On Aug. 14, she learned of Skilling's abrupt resignation and sent an anonymous letter to Lay, getting a meeting with him on Aug. 21. But before talking to Lay, she talked to McMahon, who told her about his warnings to Skilling in March 2000. He told her how he had been replaced as treasurer by Glisan, who also was an officer in an SPE and the man who got $1 million return on a $5,800 investment.
This was "sending the fox to guard the chicken house," she said Tuesday.
Skilling has angrily refuted Watkins accusations that he knew what was going on and said every step in the setting up of the SPEs were approved by Arthur Andersen.

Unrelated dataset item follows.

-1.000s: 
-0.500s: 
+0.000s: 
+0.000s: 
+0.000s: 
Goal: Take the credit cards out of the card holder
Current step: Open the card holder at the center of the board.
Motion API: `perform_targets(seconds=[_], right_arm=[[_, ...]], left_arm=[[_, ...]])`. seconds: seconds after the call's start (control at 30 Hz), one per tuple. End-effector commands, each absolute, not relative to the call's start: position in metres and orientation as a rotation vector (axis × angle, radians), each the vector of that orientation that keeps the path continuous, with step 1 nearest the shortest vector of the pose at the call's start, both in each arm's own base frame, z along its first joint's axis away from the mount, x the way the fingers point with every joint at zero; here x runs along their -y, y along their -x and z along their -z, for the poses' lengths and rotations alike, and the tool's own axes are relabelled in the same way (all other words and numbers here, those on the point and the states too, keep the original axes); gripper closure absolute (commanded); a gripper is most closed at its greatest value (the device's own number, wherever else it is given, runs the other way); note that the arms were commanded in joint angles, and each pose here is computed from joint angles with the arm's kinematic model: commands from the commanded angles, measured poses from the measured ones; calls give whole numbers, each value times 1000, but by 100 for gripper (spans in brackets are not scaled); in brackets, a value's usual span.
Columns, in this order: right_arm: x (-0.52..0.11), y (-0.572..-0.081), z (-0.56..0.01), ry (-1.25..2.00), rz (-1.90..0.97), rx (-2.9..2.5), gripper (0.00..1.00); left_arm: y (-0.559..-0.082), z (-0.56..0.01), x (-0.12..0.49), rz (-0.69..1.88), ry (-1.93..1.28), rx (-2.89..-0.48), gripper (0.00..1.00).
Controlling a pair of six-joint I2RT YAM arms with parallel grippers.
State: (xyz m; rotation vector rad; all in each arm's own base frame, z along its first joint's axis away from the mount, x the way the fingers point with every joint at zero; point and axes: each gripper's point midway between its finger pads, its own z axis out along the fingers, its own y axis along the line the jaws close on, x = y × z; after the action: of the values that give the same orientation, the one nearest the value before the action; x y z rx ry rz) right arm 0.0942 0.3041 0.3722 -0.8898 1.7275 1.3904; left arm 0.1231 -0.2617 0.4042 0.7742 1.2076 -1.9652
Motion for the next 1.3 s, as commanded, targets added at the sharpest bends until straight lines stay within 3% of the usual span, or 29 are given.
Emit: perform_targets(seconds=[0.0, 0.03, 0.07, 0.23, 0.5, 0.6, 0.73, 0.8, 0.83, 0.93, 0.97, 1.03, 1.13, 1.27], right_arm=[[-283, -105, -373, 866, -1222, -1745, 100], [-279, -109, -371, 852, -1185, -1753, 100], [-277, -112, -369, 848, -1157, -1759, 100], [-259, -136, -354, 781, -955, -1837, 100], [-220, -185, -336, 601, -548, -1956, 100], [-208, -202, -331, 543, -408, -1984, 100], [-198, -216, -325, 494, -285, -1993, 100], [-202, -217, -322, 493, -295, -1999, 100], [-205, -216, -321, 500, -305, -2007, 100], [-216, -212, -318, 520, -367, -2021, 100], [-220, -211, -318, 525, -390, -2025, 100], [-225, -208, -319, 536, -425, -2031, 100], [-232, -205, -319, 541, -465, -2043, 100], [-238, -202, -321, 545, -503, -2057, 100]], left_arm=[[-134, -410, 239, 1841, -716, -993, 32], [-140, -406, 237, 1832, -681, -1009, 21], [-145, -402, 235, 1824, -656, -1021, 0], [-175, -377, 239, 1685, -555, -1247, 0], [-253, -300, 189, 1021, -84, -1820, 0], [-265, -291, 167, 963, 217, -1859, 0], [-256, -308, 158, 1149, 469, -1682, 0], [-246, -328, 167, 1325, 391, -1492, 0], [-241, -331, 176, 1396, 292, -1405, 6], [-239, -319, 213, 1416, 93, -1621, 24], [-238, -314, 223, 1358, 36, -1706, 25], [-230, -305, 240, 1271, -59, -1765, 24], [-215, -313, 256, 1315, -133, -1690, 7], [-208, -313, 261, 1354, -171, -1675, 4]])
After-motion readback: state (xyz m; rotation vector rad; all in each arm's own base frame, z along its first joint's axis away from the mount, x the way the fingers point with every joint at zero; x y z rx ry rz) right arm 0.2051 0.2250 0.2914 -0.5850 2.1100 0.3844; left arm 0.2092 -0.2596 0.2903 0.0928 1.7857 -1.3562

Skilling also attacked the notion that his departure was caused by Enron's unfolding troubles. He claimed he didn't know the difficulties that were about to overrun this energy giant and said he left for "personal reasons," having to do with fatigue after ten years of building up the company.
He said that a Wall Street Journal story that quoted him as saying that the company's difficulties were part of the problem was "quoted out of context."
Skilling said he only sold $15 million of stock between Jan. 1, 2001 and his resignation and that the $66 million figures his insider sales represented a planned liquidation of his holdings over three years. He said he $171 million in unexercised stock options when he left Enron.
"I'll probably spend the next ten years battling lawsuits," Skilling said, referring to the dozens of stockholder suits against Enron that name him, "and I don't know how much I'll have left."
Boxer showed a video of Skilling urging employees to buy stock at a company meeting at the same time he made those sales, but he said he saw no conflict. "I still own Enron stock."